▶ **What the task requires**: A single number is expected: the count of lines in the entries below that contain "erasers".

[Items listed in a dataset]
------------------------------------------------------------------------

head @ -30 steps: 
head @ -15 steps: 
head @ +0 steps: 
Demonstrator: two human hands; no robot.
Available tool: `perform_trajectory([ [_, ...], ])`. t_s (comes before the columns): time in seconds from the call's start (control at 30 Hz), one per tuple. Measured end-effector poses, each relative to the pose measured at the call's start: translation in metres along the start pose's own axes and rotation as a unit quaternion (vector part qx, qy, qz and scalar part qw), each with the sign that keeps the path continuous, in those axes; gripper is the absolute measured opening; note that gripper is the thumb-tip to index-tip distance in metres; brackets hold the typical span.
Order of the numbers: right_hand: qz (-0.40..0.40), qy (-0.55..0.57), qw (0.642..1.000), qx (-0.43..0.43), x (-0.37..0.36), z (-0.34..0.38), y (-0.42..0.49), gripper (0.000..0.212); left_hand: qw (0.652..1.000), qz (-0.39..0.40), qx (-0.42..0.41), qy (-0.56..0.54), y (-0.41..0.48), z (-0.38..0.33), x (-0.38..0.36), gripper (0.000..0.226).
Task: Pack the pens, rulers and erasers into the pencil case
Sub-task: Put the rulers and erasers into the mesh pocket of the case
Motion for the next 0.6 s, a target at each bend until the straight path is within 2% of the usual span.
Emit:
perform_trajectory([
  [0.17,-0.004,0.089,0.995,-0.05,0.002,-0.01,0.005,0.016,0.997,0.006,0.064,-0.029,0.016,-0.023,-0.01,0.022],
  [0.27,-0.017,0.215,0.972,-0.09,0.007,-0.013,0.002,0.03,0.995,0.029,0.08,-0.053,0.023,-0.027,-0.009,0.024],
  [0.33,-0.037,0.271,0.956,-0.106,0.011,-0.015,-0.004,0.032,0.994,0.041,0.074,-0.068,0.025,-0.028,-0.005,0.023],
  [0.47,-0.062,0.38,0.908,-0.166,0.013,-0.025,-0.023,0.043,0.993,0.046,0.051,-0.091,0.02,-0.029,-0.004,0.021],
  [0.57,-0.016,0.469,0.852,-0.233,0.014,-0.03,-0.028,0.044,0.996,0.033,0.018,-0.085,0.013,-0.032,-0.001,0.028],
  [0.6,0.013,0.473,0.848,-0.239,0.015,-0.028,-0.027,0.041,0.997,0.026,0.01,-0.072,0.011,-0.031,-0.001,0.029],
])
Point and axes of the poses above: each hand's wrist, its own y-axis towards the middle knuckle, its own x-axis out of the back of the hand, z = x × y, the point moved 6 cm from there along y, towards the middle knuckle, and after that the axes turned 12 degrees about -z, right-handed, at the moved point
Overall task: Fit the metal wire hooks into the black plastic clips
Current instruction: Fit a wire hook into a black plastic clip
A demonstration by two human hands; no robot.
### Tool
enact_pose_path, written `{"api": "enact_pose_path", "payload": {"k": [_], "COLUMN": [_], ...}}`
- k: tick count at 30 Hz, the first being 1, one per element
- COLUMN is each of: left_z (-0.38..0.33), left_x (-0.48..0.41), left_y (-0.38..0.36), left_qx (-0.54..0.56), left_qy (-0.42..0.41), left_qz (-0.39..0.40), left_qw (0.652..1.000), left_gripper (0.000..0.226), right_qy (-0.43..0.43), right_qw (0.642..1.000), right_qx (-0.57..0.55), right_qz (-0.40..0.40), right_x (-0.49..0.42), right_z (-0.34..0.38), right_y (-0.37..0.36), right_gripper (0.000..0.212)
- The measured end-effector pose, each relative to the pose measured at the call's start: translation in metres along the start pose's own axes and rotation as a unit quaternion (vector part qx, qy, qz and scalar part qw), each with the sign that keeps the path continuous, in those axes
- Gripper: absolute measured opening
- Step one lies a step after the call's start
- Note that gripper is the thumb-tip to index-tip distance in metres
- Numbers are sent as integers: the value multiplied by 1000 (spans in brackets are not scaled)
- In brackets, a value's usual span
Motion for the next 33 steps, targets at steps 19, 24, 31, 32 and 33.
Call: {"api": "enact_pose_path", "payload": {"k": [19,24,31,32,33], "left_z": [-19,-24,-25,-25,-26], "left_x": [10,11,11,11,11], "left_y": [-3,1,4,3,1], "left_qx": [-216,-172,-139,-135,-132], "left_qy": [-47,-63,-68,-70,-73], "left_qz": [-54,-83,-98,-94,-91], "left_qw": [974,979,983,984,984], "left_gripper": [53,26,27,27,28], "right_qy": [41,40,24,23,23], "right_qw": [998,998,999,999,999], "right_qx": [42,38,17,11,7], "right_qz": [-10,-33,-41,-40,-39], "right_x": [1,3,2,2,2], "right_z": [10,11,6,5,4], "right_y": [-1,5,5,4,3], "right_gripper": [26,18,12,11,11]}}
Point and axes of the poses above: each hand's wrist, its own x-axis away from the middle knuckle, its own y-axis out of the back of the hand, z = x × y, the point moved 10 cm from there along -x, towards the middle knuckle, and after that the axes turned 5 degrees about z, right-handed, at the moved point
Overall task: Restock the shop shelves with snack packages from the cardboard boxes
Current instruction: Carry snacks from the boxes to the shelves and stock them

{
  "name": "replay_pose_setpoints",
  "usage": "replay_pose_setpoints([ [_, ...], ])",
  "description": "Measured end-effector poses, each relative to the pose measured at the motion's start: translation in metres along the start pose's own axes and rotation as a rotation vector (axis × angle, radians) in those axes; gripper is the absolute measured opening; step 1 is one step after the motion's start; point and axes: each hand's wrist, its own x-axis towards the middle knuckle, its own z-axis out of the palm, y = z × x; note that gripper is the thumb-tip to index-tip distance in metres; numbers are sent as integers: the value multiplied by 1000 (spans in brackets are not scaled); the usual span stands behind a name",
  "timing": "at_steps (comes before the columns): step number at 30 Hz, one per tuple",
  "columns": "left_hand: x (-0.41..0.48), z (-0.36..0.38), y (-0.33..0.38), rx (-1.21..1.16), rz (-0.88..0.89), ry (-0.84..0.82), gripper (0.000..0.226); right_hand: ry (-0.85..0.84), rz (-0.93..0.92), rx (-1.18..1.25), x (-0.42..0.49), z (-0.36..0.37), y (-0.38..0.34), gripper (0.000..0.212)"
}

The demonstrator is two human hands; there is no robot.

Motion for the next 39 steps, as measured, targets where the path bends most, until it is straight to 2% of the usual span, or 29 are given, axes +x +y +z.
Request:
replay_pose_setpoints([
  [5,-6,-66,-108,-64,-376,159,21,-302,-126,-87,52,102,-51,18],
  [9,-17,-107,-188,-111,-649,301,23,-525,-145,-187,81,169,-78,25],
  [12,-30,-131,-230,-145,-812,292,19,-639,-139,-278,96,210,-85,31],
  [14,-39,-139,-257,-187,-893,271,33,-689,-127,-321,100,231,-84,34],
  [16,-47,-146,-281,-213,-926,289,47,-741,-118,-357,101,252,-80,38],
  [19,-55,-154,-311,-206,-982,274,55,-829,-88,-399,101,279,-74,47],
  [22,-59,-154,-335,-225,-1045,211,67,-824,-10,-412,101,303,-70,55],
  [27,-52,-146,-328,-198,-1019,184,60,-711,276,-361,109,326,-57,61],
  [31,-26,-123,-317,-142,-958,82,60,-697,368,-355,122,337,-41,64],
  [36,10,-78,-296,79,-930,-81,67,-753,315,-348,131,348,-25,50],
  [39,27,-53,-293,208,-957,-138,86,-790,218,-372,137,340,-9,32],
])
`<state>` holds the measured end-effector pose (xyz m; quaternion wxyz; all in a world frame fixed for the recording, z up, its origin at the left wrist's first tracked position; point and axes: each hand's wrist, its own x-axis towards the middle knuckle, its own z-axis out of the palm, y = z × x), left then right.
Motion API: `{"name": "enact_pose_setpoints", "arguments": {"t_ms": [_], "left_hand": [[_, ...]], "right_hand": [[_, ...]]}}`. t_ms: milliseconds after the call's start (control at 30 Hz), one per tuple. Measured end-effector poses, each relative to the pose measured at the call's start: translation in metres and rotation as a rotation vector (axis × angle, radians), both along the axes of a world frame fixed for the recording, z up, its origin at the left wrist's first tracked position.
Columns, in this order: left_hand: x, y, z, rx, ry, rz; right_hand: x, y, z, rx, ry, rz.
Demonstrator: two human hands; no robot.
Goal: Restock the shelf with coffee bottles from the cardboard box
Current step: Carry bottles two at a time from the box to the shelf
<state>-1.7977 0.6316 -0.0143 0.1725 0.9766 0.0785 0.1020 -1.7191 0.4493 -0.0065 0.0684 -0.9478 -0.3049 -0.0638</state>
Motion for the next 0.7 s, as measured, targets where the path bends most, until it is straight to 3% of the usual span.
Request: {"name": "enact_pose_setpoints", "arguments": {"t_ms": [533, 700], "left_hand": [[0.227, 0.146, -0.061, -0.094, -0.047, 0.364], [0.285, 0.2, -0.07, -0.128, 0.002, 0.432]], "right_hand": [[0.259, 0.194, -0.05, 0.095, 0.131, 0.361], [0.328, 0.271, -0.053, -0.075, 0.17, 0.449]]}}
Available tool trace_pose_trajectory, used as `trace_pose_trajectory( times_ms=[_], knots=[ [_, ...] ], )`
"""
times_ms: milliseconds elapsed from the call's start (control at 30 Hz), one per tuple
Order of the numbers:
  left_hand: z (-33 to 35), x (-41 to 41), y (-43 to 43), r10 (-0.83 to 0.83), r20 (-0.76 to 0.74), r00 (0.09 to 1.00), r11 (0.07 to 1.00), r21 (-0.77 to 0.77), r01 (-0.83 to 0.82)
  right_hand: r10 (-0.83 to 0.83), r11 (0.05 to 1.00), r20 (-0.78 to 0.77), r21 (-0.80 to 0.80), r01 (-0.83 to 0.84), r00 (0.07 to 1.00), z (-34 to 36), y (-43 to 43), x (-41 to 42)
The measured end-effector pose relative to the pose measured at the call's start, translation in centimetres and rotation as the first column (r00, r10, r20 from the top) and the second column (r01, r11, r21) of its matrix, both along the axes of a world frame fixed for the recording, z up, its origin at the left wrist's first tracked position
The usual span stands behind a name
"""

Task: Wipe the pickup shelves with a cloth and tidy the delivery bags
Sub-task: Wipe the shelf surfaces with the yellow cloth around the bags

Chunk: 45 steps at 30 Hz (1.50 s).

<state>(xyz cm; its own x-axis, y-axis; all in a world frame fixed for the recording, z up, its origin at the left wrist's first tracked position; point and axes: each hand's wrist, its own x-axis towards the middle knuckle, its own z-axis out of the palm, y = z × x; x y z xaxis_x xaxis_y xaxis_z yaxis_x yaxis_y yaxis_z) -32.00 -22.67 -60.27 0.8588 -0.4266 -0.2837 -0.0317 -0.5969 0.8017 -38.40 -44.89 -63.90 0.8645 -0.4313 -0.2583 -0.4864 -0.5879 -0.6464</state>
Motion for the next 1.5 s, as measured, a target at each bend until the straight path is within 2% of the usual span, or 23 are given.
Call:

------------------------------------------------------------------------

▶ **Exercise response**: 2